### YOUR ASSIGNMENT:
Each entry, in full: reproduce it exactly.

(Dataset items)

■ ■ ■ ■ ■ ■ ■

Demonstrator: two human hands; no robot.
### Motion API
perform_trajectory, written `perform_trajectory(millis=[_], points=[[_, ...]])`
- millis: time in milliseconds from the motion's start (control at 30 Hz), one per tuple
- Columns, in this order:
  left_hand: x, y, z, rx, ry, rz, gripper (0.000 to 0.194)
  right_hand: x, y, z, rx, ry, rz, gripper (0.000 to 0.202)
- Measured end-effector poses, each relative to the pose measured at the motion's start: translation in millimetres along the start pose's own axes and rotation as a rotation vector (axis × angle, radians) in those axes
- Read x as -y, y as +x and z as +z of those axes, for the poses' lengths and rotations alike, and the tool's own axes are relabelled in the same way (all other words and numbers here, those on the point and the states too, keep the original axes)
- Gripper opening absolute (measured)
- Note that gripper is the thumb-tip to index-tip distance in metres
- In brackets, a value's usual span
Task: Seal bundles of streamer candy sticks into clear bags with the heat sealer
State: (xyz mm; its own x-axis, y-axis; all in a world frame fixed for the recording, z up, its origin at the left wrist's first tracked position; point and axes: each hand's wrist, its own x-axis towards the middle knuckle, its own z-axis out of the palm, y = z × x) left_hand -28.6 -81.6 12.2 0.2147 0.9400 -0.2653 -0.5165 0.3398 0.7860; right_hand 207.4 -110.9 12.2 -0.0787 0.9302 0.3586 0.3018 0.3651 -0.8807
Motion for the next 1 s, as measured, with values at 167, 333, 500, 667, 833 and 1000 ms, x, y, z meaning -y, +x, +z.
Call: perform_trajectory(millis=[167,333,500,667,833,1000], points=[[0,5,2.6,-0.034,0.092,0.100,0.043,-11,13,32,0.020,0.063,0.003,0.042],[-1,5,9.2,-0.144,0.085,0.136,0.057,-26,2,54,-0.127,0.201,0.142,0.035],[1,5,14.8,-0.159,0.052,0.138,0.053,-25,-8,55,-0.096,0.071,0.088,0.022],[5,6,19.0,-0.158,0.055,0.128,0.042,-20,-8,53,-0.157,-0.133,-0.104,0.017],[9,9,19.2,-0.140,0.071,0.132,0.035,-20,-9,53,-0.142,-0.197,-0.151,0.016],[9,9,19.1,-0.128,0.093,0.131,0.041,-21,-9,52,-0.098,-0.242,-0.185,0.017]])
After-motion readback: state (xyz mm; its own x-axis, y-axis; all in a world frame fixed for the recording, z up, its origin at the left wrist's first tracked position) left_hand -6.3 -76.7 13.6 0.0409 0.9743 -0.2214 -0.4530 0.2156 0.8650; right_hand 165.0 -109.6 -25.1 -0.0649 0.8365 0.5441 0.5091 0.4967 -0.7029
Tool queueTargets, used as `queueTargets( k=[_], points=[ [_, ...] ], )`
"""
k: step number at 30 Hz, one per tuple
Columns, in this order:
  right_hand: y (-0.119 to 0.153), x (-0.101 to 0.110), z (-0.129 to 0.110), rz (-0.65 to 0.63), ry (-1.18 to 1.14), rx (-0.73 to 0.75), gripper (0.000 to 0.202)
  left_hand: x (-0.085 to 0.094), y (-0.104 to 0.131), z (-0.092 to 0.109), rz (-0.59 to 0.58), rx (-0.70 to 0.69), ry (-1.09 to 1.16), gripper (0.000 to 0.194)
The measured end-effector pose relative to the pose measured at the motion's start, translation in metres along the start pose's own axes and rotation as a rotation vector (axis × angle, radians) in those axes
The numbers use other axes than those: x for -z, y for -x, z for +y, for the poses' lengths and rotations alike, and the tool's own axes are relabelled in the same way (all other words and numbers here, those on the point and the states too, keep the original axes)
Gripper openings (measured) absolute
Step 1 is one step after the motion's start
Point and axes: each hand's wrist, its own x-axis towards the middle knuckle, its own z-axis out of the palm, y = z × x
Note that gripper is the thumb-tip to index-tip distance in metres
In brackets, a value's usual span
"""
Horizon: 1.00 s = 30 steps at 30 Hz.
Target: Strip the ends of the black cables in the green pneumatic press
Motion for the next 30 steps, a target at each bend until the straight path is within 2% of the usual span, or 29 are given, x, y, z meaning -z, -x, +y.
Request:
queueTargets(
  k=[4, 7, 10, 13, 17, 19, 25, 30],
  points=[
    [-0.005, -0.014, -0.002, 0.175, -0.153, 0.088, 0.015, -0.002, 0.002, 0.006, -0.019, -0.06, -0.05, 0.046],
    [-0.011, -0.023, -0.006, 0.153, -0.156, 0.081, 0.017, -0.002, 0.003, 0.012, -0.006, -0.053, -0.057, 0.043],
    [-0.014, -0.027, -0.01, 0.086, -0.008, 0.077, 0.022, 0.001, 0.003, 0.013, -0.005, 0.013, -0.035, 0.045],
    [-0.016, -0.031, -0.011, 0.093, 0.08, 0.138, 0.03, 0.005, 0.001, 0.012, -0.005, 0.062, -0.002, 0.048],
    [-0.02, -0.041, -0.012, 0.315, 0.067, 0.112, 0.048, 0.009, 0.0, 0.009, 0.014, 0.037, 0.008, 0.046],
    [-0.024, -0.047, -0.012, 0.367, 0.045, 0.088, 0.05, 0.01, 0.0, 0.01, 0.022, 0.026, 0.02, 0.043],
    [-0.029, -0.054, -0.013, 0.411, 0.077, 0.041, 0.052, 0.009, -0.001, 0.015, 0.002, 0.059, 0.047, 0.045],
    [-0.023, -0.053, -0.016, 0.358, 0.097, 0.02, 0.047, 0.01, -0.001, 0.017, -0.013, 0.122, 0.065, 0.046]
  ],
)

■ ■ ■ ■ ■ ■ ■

### RESULT BELOW:
Demonstrator: two human hands; no robot.
### Motion API
perform_trajectory, written `perform_trajectory(millis=[_], points=[[_, ...]])`
- millis: time in milliseconds from the motion's start (control at 30 Hz), one per tuple
- Columns, in this order:
  left_hand: x, y, z, rx, ry, rz, gripper (0.000 to 0.194)
  right_hand: x, y, z, rx, ry, rz, gripper (0.000 to 0.202)
- Measured end-effector poses, each relative to the pose measured at the motion's start: translation in millimetres along the start pose's own axes and rotation as a rotation vector (axis × angle, radians) in those axes
- Read x as -y, y as +x and z as +z of those axes, for the poses' lengths and rotations alike, and the tool's own axes are relabelled in the same way (all other words and numbers here, those on the point and the states too, keep the original axes)
- Gripper opening absolute (measured)
- Note that gripper is the thumb-tip to index-tip distance in metres
- In brackets, a value's usual span
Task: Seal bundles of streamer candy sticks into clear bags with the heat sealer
State: (xyz mm; its own x-axis, y-axis; all in a world frame fixed for the recording, z up, its origin at the left wrist's first tracked position; point and axes: each hand's wrist, its own x-axis towards the middle knuckle, its own z-axis out of the palm, y = z × x) left_hand -28.6 -81.6 12.2 0.2147 0.9400 -0.2653 -0.5165 0.3398 0.7860; right_hand 207.4 -110.9 12.2 -0.0787 0.9302 0.3586 0.3018 0.3651 -0.8807
Motion for the next 1 s, as measured, with values at 167, 333, 500, 667, 833 and 1000 ms, x, y, z meaning -y, +x, +z.
Call: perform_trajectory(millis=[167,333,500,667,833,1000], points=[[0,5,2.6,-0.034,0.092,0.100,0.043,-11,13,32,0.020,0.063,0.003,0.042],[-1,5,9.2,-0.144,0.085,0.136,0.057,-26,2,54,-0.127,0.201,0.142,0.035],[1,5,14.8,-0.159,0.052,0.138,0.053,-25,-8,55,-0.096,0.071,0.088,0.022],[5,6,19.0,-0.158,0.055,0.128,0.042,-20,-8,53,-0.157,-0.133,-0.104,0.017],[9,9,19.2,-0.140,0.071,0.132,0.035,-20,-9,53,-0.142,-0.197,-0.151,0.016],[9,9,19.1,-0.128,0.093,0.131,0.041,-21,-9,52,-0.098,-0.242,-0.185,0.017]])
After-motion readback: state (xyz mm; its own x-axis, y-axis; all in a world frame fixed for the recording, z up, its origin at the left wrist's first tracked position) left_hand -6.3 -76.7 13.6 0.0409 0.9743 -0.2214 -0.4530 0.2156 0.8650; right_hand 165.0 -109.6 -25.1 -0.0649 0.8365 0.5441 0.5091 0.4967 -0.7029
Tool queueTargets, used as `queueTargets( k=[_], points=[ [_, ...] ], )`
"""
k: step number at 30 Hz, one per tuple
Columns, in this order:
  right_hand: y (-0.119 to 0.153), x (-0.101 to 0.110), z (-0.129 to 0.110), rz (-0.65 to 0.63), ry (-1.18 to 1.14), rx (-0.73 to 0.75), gripper (0.000 to 0.202)
  left_hand: x (-0.085 to 0.094), y (-0.104 to 0.131), z (-0.092 to 0.109), rz (-0.59 to 0.58), rx (-0.70 to 0.69), ry (-1.09 to 1.16), gripper (0.000 to 0.194)
The measured end-effector pose relative to the pose measured at the motion's start, translation in metres along the start pose's own axes and rotation as a rotation vector (axis × angle, radians) in those axes
The numbers use other axes than those: x for -z, y for -x, z for +y, for the poses' lengths and rotations alike, and the tool's own axes are relabelled in the same way (all other words and numbers here, those on the point and the states too, keep the original axes)
Gripper openings (measured) absolute
Step 1 is one step after the motion's start
Point and axes: each hand's wrist, its own x-axis towards the middle knuckle, its own z-axis out of the palm, y = z × x
Note that gripper is the thumb-tip to index-tip distance in metres
In brackets, a value's usual span
"""
Horizon: 1.00 s = 30 steps at 30 Hz.
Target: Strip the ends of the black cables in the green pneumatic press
Motion for the next 30 steps, a target at each bend until the straight path is within 2% of the usual span, or 29 are given, x, y, z meaning -z, -x, +y.
Request:
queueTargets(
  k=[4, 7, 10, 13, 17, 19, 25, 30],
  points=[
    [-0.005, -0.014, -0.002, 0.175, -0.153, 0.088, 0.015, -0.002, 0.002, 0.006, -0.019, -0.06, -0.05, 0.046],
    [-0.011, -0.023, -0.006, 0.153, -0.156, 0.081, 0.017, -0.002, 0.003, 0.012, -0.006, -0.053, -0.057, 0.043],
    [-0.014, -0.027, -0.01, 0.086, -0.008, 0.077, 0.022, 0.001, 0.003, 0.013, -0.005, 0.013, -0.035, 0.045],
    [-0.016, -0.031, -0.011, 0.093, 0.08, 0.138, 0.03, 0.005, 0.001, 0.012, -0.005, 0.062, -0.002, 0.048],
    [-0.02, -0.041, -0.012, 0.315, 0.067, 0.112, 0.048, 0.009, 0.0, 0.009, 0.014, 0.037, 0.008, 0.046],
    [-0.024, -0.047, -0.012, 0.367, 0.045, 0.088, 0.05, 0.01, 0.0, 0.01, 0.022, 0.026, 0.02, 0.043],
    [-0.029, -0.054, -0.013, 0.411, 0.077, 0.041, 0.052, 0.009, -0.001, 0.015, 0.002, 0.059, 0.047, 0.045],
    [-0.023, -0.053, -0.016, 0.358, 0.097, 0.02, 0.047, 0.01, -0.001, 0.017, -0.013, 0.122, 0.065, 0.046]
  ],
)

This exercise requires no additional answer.